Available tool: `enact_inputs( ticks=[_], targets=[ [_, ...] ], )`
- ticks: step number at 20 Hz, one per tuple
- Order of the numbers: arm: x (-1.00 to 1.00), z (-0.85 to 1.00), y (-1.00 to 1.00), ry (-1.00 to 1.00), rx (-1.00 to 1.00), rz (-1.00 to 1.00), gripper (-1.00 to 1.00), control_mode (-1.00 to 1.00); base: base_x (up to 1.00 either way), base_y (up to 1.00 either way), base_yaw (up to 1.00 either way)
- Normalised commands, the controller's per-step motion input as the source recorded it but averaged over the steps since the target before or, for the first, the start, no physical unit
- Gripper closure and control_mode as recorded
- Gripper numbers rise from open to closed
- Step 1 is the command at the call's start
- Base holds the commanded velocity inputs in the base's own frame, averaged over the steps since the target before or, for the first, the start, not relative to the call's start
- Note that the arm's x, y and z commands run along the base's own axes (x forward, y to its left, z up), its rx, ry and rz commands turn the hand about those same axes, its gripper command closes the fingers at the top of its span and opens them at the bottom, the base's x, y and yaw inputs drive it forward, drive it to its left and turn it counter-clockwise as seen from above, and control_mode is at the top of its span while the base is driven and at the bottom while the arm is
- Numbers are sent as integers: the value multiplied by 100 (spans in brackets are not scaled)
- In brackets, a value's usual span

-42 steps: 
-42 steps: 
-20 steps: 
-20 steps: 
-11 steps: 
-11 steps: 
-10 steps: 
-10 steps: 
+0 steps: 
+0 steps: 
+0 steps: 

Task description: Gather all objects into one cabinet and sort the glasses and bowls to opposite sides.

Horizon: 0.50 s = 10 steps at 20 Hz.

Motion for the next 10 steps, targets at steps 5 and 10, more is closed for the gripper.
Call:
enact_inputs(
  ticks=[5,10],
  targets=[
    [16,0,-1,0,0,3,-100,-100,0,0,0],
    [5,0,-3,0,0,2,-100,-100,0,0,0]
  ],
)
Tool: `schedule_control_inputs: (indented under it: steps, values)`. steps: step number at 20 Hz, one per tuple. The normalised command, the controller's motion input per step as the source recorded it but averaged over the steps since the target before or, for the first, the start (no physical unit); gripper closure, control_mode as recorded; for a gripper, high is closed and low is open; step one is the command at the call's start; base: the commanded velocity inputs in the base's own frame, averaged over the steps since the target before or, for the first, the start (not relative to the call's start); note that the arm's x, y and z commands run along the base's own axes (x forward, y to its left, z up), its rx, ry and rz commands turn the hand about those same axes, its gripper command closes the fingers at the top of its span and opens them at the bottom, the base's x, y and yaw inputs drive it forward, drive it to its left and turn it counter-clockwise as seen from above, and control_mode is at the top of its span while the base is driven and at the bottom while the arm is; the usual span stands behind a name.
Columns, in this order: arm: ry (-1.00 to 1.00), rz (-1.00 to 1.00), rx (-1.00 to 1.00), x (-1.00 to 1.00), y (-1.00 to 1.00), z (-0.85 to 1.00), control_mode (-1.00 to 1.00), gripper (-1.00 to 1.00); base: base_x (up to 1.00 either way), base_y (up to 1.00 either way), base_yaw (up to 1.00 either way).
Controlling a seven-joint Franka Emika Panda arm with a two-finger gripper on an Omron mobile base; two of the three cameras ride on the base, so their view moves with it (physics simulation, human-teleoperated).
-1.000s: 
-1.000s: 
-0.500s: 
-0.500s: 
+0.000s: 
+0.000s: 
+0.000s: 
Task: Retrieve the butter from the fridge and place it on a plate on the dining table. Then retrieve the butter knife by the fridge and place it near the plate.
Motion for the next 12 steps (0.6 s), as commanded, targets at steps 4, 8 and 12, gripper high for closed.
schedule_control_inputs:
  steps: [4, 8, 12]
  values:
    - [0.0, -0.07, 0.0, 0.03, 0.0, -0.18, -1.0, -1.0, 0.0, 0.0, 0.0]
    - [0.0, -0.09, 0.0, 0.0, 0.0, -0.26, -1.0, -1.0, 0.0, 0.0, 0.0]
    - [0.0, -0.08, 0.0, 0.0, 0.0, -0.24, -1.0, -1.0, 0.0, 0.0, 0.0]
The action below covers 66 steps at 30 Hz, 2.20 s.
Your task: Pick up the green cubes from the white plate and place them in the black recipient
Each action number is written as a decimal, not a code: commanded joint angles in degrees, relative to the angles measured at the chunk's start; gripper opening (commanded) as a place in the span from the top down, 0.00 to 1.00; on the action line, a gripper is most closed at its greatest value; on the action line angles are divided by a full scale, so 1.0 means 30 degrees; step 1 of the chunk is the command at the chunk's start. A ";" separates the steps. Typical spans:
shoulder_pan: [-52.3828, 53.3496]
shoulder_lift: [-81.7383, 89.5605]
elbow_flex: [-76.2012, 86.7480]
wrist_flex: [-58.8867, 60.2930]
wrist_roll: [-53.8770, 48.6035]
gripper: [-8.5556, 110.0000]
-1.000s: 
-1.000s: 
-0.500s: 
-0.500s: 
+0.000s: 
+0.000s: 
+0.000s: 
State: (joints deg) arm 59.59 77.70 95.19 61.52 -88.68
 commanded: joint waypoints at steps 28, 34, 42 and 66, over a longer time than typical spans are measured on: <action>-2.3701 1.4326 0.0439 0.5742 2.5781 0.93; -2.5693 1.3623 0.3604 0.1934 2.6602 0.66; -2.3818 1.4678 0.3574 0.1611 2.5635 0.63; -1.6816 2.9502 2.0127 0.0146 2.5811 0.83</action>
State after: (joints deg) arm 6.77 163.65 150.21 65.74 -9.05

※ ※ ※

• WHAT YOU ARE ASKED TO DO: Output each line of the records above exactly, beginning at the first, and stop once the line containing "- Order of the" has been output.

• SOLVED PROBLEM:
Available tool: `enact_inputs( ticks=[_], targets=[ [_, ...] ], )`
- ticks: step number at 20 Hz, one per tuple
- Order of the numbers: arm: x (-1.00 to 1.00), z (-0.85 to 1.00), y (-1.00 to 1.00), ry (-1.00 to 1.00), rx (-1.00 to 1.00), rz (-1.00 to 1.00), gripper (-1.00 to 1.00), control_mode (-1.00 to 1.00); base: base_x (up to 1.00 either way), base_y (up to 1.00 either way), base_yaw (up to 1.00 either way)

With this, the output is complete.